Credentials need to be added to the Prometheus container of your Sourcegraph deployment and a new scrape job needs to be added.

In a Kubernetes deployment, credentials can be added by setting the two secrets obtained from the credentials module in the last step as environment variables.

Step 1: Modify the Prometheus deployment manifest:

containers:
- name: prometheus
  # [...]
  env:
  - name: AWS_ACCESS_KEY_ID
    # The Terraform output for `instance_scraper_access_key_id`
    value: <THE_ACCESS_KEY_TO_CONFIGURE>
  - name: AWS_SECRET_ACCESS_KEY
    # The Terraform output for `instance_scraper_access_secret_key`
    value: <THE_SECRET_KEY_TO_CONFIGURE>

Step 2: Add the following scraping job that uses EC2 service discovery configuration to the Prometheus configuration.
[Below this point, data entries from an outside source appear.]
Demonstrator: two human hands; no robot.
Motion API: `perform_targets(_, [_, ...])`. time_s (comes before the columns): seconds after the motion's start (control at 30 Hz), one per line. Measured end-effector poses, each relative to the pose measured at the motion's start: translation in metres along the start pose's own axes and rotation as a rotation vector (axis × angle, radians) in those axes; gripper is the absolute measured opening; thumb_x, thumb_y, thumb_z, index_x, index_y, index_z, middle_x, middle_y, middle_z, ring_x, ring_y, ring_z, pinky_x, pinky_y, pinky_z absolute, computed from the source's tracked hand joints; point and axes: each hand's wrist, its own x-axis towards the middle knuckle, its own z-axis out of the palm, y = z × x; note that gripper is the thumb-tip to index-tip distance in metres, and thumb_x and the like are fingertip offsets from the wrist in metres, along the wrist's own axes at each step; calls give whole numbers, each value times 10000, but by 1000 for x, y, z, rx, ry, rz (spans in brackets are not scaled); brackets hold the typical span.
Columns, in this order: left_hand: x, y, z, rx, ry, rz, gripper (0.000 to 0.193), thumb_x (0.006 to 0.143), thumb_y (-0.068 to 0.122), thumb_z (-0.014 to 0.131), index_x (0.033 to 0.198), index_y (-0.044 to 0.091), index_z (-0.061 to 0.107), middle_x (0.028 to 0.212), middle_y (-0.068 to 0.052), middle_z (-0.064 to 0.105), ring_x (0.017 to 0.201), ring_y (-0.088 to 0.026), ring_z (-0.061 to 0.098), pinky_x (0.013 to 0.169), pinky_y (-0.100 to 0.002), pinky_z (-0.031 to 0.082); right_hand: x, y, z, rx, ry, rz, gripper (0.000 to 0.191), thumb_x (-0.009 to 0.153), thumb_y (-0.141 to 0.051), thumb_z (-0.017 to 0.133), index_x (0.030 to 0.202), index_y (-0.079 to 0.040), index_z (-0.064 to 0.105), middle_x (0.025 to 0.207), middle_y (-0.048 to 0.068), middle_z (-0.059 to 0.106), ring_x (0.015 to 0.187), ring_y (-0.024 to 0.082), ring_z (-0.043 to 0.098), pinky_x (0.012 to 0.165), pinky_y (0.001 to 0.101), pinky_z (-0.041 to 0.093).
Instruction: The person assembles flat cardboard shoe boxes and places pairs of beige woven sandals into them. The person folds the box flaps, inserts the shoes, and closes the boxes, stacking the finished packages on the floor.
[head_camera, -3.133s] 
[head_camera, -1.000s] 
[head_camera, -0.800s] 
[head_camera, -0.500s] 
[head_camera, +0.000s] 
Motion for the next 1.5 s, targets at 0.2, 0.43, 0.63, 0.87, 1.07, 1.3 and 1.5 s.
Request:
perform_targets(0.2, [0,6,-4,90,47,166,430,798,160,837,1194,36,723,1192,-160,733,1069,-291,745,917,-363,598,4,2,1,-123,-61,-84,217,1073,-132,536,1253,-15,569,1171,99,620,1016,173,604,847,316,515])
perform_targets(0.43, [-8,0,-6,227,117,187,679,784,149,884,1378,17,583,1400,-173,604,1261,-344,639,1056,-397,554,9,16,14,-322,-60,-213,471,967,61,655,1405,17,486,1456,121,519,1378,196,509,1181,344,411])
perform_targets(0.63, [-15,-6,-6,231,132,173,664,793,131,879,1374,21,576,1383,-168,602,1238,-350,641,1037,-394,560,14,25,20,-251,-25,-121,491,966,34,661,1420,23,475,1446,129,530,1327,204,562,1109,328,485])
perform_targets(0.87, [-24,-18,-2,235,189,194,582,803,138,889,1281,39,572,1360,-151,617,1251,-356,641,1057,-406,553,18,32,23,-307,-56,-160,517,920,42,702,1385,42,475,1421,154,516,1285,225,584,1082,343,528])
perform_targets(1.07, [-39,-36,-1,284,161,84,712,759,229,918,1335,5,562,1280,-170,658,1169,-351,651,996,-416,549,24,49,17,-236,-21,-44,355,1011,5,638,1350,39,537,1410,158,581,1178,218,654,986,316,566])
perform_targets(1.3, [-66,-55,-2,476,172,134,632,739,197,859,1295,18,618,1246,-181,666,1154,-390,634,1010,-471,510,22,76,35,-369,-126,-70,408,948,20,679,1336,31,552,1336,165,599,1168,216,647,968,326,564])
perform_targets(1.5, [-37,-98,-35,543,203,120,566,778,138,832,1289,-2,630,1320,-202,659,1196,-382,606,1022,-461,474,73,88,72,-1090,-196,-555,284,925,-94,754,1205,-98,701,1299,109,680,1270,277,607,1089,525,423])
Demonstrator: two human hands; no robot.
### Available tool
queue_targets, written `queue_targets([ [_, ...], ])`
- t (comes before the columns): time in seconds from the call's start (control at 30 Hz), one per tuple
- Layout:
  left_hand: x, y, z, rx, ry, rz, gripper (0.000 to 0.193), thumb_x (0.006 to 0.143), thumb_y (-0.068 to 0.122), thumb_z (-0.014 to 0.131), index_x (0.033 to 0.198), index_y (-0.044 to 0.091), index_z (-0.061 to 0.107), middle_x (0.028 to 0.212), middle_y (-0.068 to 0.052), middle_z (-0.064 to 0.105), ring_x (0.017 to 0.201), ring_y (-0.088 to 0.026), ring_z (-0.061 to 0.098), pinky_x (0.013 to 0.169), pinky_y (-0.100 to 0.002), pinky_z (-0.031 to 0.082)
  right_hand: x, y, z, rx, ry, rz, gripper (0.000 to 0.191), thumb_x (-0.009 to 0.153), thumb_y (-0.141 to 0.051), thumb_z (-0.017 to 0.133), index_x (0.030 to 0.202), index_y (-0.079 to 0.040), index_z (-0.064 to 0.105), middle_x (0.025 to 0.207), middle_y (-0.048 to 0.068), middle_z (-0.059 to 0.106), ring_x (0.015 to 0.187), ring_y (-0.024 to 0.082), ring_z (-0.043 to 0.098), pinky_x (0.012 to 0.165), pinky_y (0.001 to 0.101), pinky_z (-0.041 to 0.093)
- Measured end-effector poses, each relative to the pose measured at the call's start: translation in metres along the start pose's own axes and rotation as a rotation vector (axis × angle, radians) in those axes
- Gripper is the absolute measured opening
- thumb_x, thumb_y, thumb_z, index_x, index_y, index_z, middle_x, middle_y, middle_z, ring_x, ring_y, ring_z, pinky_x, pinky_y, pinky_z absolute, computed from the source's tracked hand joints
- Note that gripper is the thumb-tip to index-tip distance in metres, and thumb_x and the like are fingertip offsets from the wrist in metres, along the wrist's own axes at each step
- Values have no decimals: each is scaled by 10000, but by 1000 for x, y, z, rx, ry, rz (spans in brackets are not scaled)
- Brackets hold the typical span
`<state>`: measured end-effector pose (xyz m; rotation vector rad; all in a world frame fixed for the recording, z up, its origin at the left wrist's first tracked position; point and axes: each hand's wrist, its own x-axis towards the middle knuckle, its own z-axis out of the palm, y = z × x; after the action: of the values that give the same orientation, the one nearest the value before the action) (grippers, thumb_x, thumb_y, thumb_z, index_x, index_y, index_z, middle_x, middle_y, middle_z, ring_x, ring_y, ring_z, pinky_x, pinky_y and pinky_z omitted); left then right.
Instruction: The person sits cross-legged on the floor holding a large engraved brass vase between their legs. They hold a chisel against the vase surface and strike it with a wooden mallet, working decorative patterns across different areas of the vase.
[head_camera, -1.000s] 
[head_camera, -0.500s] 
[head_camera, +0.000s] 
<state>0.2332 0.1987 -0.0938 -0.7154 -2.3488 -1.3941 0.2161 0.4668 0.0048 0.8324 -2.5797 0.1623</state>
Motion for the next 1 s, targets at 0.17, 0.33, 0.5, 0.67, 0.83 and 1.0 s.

To do that, you can edit the Prometheus ConfigMap and modify the contents of the prometheus.yml file. Under scrape_configs: add the following and make sure to replace {AWS_REGION} and {INSTANCE_TAG}. The {INSTANCE_TAG} value must be the same as instance_tag.

- job_name: 'sourcegraph-executors'
  metrics_path: /proxy
  params:
    module: [executor]
  ec2_sd_configs: &executor_ec2_config
    - region: {AWS_REGION} # Change this to the AWS region
      port: 9999
      filters:
        - name: tag:executor_tag
          values: [{INSTANCE_TAG}] # Change {INSTANCE_TAG} to the `executor_instance_tag` set in the Terraform modules
  relabel_configs: &executor_relabel_config
    - source_labels: [__meta_ec2_public_ip]
      target_label: __address__
      replacement: "${1}${2}:9999"
      separator: ''
    - source_labels: [__meta_ec2_availability_zone]
      regex: ".+/([^/]+)"
      target_label: zone
      separator: ''
    - source_labels: [__meta_ec2_instance_id]
      target_label: instance
      separator: ''
    - source_labels: [__meta_ec2_ami]
      target_label: version
- job_name: 'sourcegraph-executor-nodes'
  metrics_path: /proxy
  params:
    module: [node]
  ec2_sd_configs: *executor_ec2_config
  relabel_configs: *executor_relabel_config
# If you've also used the Terraform modules to provision Docker registry
# mirrors for executors:
- job_name: 'sourcegraph-executors-docker-registry-mirrors'
  metrics_path: /proxy
  params:
    module: [registry]
  ec2_sd_configs: &ec2_executor_mirror_config
    - region: {AWS_REGION}
      port: 9999
      filters:
        - name: tag:executor_tag
          values: [{INSTANCE_TAG}-docker-mirror]
  relabel_configs: *executor_relabel_config
- job_name: 'sourcegraph-executors-docker-registry-mirror-nodes'
  metrics_path: /proxy
  params:
    module: [node]
  ec2_sd_configs: *ec2_executor_mirror_config
  relabel_configs: *executor_relabel_config

Step 3: Restart Prometheus.

If you currently have any executors or Docker registry mirrors running, you should start seeing metrics on the Executors dashboard in Grafana. Alternatively, you can check if the executors can be scraped, by port-forwarding the Prometheus UI to your local machine and checkin in the UI.